*** RECORDED DATA Section Begins ***

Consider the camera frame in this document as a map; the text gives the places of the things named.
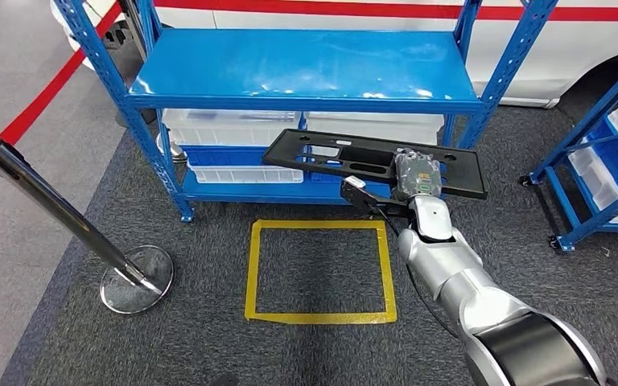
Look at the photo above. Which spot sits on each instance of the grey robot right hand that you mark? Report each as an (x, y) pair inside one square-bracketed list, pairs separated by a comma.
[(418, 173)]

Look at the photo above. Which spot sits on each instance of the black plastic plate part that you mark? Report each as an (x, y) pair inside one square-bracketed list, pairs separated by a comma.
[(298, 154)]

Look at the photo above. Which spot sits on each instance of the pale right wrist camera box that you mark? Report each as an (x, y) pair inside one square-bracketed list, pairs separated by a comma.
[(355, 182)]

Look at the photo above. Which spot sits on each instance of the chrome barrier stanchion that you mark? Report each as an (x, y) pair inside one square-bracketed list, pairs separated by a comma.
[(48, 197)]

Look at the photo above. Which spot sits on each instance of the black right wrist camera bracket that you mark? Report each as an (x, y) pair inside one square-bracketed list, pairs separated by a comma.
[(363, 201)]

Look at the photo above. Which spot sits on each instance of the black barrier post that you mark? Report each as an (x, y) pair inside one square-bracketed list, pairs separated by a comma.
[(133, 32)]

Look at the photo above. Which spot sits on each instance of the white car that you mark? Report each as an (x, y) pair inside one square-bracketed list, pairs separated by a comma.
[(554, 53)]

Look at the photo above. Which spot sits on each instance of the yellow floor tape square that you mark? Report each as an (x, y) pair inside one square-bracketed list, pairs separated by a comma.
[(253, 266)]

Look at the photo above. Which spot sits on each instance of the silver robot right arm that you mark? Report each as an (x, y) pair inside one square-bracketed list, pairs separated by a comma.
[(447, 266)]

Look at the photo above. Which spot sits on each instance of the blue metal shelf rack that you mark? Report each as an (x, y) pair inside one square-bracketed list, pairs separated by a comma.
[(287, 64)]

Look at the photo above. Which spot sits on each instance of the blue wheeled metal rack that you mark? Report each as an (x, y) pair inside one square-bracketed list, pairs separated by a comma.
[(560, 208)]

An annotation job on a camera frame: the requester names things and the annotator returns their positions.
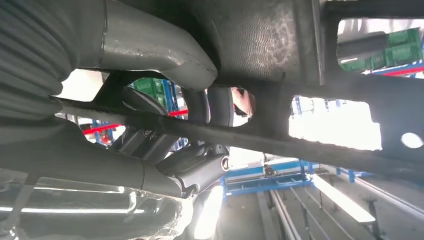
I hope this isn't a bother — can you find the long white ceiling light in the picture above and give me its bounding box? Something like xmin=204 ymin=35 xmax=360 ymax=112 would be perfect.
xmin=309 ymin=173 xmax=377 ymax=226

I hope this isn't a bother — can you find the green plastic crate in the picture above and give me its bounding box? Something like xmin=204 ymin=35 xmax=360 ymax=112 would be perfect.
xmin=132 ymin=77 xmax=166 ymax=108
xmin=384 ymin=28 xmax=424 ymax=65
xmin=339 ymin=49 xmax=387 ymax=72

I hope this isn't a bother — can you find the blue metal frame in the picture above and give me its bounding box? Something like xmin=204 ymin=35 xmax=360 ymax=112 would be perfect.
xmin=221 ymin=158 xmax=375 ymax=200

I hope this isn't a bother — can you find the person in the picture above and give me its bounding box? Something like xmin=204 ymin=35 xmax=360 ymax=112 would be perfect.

*** RECORDED DATA Section Ends ***
*** RECORDED DATA Section Begins ***

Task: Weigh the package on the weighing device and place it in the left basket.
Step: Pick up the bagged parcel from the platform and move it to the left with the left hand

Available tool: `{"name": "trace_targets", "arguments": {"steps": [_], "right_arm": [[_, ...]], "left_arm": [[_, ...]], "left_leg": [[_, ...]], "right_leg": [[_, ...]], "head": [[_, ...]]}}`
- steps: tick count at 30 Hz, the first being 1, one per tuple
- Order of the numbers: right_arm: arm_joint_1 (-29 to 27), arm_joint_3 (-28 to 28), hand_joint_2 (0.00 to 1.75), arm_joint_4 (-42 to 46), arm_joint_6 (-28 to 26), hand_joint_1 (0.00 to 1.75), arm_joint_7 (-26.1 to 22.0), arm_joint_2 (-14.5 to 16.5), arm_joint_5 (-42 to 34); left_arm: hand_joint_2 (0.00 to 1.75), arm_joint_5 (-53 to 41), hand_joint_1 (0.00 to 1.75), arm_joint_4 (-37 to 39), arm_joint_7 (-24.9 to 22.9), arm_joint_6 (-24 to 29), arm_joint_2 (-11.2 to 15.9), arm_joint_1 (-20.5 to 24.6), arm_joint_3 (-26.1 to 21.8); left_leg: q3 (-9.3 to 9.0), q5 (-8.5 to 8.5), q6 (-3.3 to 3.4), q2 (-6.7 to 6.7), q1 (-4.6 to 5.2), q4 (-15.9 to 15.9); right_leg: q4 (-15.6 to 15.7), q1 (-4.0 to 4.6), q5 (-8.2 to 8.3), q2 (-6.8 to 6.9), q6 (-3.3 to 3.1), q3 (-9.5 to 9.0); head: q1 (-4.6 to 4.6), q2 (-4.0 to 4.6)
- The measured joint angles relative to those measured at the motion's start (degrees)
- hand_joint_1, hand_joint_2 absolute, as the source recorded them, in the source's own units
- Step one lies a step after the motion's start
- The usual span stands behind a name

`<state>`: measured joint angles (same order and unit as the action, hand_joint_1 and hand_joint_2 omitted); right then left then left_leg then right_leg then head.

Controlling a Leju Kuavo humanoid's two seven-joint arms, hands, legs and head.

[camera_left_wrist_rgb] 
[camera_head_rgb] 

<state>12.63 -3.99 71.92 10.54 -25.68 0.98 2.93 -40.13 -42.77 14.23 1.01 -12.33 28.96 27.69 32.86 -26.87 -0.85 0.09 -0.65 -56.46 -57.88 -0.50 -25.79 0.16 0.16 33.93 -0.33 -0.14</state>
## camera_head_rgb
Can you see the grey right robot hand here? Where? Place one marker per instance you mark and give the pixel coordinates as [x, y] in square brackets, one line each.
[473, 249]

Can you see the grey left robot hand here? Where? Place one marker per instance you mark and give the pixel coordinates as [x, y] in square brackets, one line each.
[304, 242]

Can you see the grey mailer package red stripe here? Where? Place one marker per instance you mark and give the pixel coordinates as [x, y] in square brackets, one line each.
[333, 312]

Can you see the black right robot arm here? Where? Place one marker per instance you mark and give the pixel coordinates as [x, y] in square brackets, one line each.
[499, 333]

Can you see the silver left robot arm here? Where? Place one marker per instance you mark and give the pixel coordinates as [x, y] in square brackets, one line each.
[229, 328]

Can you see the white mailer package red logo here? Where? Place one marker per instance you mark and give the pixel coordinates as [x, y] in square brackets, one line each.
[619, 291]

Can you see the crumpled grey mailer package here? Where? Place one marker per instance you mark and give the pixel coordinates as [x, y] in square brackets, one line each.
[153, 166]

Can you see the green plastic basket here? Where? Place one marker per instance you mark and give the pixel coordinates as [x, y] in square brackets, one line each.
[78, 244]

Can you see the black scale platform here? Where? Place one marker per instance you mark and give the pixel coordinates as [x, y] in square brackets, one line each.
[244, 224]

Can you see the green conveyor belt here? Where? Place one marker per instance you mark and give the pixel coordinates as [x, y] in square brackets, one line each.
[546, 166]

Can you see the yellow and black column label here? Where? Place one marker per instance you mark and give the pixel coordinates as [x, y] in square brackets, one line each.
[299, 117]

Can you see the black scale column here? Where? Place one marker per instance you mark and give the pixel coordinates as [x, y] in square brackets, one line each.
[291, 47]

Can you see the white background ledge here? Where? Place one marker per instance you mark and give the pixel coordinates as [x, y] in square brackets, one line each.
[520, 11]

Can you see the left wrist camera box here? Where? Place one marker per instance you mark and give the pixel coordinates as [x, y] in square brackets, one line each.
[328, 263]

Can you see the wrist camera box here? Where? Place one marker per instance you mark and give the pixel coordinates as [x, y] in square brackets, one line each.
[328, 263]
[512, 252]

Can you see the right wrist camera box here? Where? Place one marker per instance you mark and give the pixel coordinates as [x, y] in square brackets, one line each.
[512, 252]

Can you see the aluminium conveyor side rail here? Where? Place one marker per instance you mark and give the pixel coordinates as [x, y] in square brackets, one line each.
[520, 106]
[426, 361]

*** RECORDED DATA Section Ends ***

[WHAT THE TASK REQUIRES] Starting at the line above that contains "<state>12.63 -3.99 71.92", repeat each line exactly up to and including the line that contains "## camera_head_rgb", and stop there.

[RESULT FOR THIS EXERCISE]
<state>12.63 -3.99 71.92 10.54 -25.68 0.98 2.93 -40.13 -42.77 14.23 1.01 -12.33 28.96 27.69 32.86 -26.87 -0.85 0.09 -0.65 -56.46 -57.88 -0.50 -25.79 0.16 0.16 33.93 -0.33 -0.14</state>
## camera_head_rgb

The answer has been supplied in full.